Extract the full listing verbatim and drop any pictures from your copy.

▼

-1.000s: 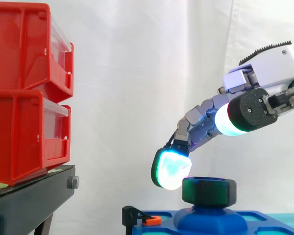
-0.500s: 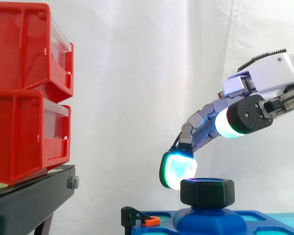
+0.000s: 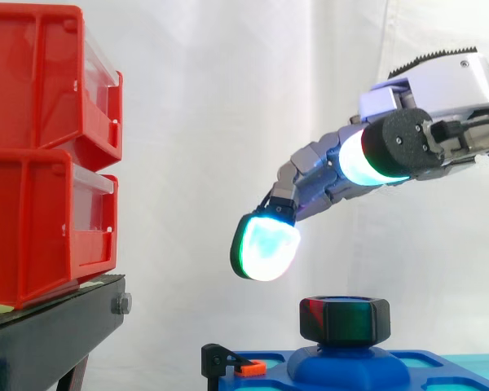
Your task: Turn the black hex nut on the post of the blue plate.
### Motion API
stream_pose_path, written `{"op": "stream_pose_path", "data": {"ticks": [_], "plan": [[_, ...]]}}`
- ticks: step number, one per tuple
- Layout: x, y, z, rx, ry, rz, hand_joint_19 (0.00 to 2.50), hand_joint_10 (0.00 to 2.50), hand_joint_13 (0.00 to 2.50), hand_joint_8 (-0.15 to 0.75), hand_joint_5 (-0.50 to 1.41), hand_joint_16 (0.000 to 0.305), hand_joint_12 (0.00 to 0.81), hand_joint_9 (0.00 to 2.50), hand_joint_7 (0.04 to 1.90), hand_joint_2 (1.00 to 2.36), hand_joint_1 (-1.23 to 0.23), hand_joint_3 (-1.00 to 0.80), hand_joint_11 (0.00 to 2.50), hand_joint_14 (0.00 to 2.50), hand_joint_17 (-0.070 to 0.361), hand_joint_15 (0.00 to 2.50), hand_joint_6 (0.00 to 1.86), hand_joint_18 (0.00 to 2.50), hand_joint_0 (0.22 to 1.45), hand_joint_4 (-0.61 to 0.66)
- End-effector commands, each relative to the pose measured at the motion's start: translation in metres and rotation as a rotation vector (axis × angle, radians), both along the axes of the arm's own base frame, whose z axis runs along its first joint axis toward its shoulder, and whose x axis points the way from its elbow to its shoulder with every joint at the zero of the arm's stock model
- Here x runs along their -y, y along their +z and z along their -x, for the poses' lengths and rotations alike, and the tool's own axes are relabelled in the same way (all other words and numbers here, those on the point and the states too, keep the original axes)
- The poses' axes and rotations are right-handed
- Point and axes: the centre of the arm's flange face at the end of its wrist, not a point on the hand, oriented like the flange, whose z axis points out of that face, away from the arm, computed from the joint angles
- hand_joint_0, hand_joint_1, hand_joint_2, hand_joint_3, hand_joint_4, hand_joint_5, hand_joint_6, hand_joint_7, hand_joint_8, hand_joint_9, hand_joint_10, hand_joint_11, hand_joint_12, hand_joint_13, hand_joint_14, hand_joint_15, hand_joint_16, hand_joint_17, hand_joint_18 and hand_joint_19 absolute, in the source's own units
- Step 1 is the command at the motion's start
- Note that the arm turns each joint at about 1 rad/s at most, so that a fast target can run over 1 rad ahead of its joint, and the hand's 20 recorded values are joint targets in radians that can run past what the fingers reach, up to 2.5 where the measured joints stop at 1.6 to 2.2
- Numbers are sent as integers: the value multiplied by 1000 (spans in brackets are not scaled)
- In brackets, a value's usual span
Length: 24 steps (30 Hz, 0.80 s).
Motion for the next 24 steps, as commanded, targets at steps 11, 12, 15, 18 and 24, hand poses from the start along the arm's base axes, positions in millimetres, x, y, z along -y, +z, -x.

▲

▸ **ANSWER BELOW**
-1.000s: 
-0.500s: 
+0.000s: 
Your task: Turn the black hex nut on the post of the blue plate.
### Motion API
stream_pose_path, written `{"op": "stream_pose_path", "data": {"ticks": [_], "plan": [[_, ...]]}}`
- ticks: step number, one per tuple
- Layout: x, y, z, rx, ry, rz, hand_joint_19 (0.00 to 2.50), hand_joint_10 (0.00 to 2.50), hand_joint_13 (0.00 to 2.50), hand_joint_8 (-0.15 to 0.75), hand_joint_5 (-0.50 to 1.41), hand_joint_16 (0.000 to 0.305), hand_joint_12 (0.00 to 0.81), hand_joint_9 (0.00 to 2.50), hand_joint_7 (0.04 to 1.90), hand_joint_2 (1.00 to 2.36), hand_joint_1 (-1.23 to 0.23), hand_joint_3 (-1.00 to 0.80), hand_joint_11 (0.00 to 2.50), hand_joint_14 (0.00 to 2.50), hand_joint_17 (-0.070 to 0.361), hand_joint_15 (0.00 to 2.50), hand_joint_6 (0.00 to 1.86), hand_joint_18 (0.00 to 2.50), hand_joint_0 (0.22 to 1.45), hand_joint_4 (-0.61 to 0.66)
- End-effector commands, each relative to the pose measured at the motion's start: translation in metres and rotation as a rotation vector (axis × angle, radians), both along the axes of the arm's own base frame, whose z axis runs along its first joint axis toward its shoulder, and whose x axis points the way from its elbow to its shoulder with every joint at the zero of the arm's stock model
- Here x runs along their -y, y along their +z and z along their -x, for the poses' lengths and rotations alike, and the tool's own axes are relabelled in the same way (all other words and numbers here, those on the point and the states too, keep the original axes)
- The poses' axes and rotations are right-handed
- Point and axes: the centre of the arm's flange face at the end of its wrist, not a point on the hand, oriented like the flange, whose z axis points out of that face, away from the arm, computed from the joint angles
- hand_joint_0, hand_joint_1, hand_joint_2, hand_joint_3, hand_joint_4, hand_joint_5, hand_joint_6, hand_joint_7, hand_joint_8, hand_joint_9, hand_joint_10, hand_joint_11, hand_joint_12, hand_joint_13, hand_joint_14, hand_joint_15, hand_joint_16, hand_joint_17, hand_joint_18 and hand_joint_19 absolute, in the source's own units
- Step 1 is the command at the motion's start
- Note that the arm turns each joint at about 1 rad/s at most, so that a fast target can run over 1 rad ahead of its joint, and the hand's 20 recorded values are joint targets in radians that can run past what the fingers reach, up to 2.5 where the measured joints stop at 1.6 to 2.2
- Numbers are sent as integers: the value multiplied by 1000 (spans in brackets are not scaled)
- In brackets, a value's usual span
Length: 24 steps (30 Hz, 0.80 s).
Motion for the next 24 steps, as commanded, targets at steps 11, 12, 15, 18 and 24, hand poses from the start along the arm's base axes, positions in millimetres, x, y, z along -y, +z, -x.

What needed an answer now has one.